Wednesday, November 5, 2014

Chihua plans for world domination

I swear the tiny dogs are exerting mind control as I sleep. I came up with this list of demands, somehow magically benefiting them. Hmm.

1.     Go everywhere with your Person.
2.     Get carried most of the time. All of the time is better.
3.     Poop indoors. Someone else will clean it up.
4.     Perfect a repertoire of cuteness to increase allotment of treats.
5.     Lick human faces to focus attention solely on you, so they don’t stray and read books, watch tv, use laptops, phones, or even write in a notebook.
6.     Institute parrot-on-shoulder sitting.
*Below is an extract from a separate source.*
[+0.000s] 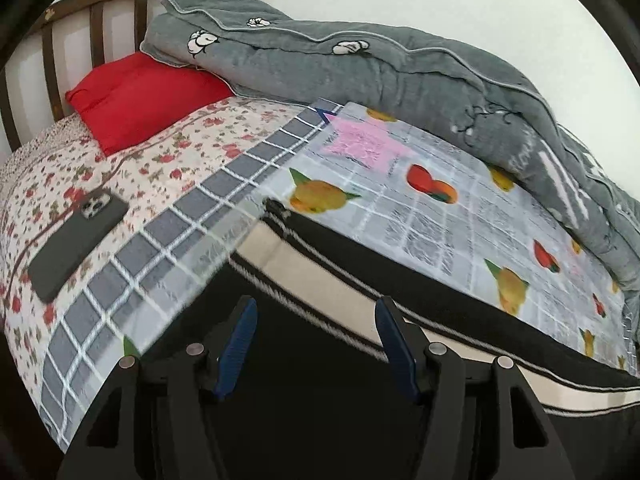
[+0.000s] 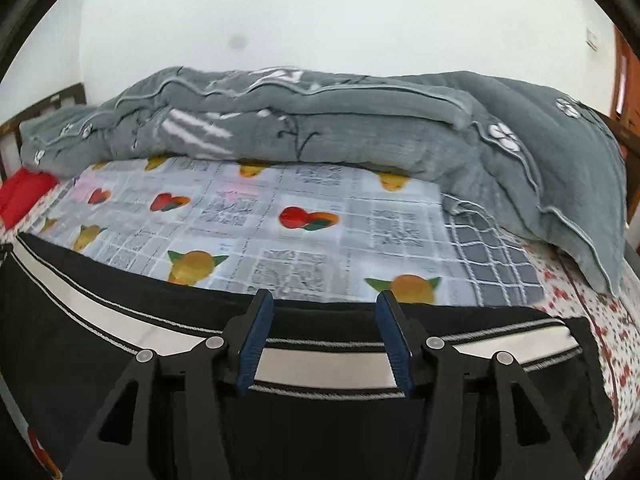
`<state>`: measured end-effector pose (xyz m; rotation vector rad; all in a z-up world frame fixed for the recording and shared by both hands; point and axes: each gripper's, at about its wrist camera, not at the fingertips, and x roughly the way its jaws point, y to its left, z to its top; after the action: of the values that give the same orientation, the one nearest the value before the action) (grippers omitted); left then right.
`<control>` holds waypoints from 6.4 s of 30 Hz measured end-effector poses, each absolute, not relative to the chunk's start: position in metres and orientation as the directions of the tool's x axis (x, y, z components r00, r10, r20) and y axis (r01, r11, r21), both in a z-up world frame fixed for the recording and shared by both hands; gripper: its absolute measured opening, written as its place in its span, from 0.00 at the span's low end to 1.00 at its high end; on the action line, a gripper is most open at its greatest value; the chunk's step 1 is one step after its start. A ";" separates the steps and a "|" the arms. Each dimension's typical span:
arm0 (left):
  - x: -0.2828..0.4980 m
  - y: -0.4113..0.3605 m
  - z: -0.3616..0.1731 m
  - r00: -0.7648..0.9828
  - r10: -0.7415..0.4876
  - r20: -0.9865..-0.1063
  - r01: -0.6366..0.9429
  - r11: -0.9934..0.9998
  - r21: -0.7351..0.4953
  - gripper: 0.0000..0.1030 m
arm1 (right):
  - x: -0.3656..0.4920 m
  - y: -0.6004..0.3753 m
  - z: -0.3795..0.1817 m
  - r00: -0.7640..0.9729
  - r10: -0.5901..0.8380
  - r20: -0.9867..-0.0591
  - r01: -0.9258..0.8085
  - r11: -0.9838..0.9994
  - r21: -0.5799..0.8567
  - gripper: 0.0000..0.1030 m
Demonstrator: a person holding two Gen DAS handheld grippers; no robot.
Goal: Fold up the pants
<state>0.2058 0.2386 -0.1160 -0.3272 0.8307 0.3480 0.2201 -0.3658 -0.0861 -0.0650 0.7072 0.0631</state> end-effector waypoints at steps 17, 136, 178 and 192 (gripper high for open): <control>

The view is best from up there.
7.     Get the humans to turn the heat on early in the fall and leave it on late in the spring.
8.     Make sure dogs beds are in front of heat vents.
9.     Get as close to the human’s food plate as possible while guarding it from all other creatures in the house.
10. Command central lap territory.
11. Make concessions: wear the damn, cute sweater.
12. Inspire joyful dancing.
13. Sneak cat food, sneak cat poop.
14. Hint to your Person to shop the internet for a sling to be carried in.
15. Ride on the driver’s lap to prevent lapse of attention-paying to you.
16. If all else fails, keep barking. They will eventually give you what you want.

George in action: revving up for a bark.